- [Task statement] Please return the listing below from the line with "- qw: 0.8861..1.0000" through its last line, exactly, and include nothing else.
*** Block opens ***
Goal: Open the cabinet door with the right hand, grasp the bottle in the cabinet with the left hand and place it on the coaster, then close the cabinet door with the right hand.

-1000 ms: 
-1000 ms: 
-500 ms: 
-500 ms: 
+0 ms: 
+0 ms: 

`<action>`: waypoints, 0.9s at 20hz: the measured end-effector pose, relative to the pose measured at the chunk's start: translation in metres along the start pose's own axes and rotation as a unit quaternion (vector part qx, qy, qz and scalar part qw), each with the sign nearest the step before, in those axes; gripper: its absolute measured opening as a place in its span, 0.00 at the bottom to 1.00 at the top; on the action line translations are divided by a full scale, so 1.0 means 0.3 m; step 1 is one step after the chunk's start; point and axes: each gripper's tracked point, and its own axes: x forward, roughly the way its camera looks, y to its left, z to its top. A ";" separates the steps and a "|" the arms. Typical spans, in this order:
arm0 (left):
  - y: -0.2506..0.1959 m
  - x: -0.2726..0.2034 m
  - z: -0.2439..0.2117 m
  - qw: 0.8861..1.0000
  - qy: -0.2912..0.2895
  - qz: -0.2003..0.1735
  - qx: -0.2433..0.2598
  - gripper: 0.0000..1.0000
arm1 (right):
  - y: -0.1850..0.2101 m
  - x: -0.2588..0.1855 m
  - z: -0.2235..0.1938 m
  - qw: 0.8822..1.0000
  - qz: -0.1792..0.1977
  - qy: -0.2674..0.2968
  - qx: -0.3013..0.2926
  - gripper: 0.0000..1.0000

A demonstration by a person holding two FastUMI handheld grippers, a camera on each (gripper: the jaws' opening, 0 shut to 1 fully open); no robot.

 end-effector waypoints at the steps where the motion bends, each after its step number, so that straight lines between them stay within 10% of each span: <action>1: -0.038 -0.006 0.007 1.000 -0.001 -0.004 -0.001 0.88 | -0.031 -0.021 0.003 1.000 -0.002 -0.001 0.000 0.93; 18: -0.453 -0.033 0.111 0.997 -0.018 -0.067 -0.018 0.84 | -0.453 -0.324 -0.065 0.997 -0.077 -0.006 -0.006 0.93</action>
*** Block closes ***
- [Answer for the task]
  - qw: 0.8861..1.0000
  - qy: -0.2912..0.2895
  - qz: -0.2003..0.1735
  - qx: -0.2433..0.2598
  - gripper: 0.0000..1.0000
arm1 (right):
  - y: -0.1850..0.2101 m
  - x: -0.2588..0.1855 m
  - z: -0.2235..0.1938 m
  - qw: 0.8822..1.0000
  - qz: -0.1792..0.1977
  - qy: -0.2674..0.2968
  - qx: -0.3013..0.2926
  - gripper: 0.0000..1.0000

A demonstration by a person holding two FastUMI handheld grippers, a camera on each (gripper: the jaws' opening, 0 shut to 1 fully open); no robot.

 end-effector waypoints at the steps where the motion bends, each after its step number, so that straight lines between them stay within 10% of each span: <action>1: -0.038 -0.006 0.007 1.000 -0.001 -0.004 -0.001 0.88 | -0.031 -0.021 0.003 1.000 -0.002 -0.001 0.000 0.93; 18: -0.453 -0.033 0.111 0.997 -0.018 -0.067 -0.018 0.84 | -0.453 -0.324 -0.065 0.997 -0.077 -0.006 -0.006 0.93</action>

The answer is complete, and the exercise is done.